##### Given information

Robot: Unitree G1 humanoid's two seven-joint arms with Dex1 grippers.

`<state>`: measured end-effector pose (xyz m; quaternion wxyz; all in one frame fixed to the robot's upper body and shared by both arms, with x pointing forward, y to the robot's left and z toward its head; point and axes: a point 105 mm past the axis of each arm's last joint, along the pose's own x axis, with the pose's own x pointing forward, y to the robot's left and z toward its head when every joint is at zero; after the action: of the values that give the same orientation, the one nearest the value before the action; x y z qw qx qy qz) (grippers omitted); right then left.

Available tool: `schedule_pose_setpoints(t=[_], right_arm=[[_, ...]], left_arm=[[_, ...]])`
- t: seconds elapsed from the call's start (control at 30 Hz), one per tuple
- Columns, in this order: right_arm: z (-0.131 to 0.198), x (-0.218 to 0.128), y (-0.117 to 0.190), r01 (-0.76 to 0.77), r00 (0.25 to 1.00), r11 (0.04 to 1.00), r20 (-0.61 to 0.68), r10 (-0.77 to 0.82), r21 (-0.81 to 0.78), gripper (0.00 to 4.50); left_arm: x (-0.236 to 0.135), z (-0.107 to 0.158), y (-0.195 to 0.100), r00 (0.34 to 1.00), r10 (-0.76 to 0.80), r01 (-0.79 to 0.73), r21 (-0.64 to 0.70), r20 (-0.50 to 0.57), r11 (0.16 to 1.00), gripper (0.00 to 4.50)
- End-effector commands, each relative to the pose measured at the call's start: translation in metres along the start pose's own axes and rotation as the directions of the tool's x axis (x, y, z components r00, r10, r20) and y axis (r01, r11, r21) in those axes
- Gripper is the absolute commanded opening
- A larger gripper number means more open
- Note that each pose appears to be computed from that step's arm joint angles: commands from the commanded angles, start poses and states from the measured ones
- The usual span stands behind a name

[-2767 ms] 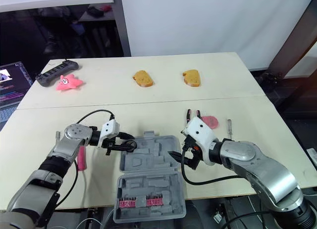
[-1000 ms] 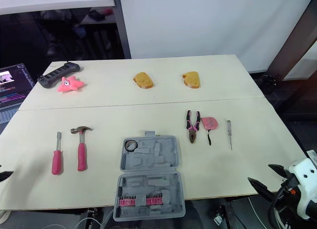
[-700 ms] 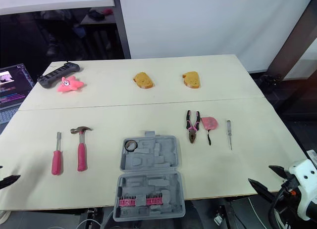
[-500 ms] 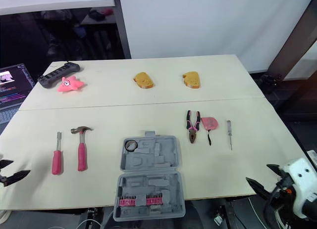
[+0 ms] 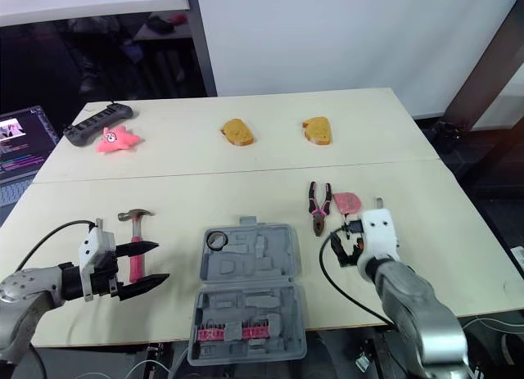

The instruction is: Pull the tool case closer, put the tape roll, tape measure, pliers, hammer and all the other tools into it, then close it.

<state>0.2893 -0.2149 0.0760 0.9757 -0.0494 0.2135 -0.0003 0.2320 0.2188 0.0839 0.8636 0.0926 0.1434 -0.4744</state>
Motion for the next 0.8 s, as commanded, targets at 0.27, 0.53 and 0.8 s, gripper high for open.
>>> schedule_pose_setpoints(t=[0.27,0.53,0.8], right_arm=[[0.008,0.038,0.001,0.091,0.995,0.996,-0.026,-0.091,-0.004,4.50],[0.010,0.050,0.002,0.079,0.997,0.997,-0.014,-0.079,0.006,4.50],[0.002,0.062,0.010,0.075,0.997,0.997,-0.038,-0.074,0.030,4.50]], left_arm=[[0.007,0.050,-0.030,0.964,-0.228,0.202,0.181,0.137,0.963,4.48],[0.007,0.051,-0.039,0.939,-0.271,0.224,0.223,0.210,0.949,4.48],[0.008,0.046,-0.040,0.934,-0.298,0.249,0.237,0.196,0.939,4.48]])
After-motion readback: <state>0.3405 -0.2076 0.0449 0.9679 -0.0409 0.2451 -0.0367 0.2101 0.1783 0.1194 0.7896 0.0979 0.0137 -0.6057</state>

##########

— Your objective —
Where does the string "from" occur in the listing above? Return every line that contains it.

— Result for this task —
- t: seconds elapsed from the call's start (control at 30 Hz), one per tuple
- Note that each pose appears to be computed from that step's arm joint angles: commands from the commanded angles, start poses and states from the measured ones

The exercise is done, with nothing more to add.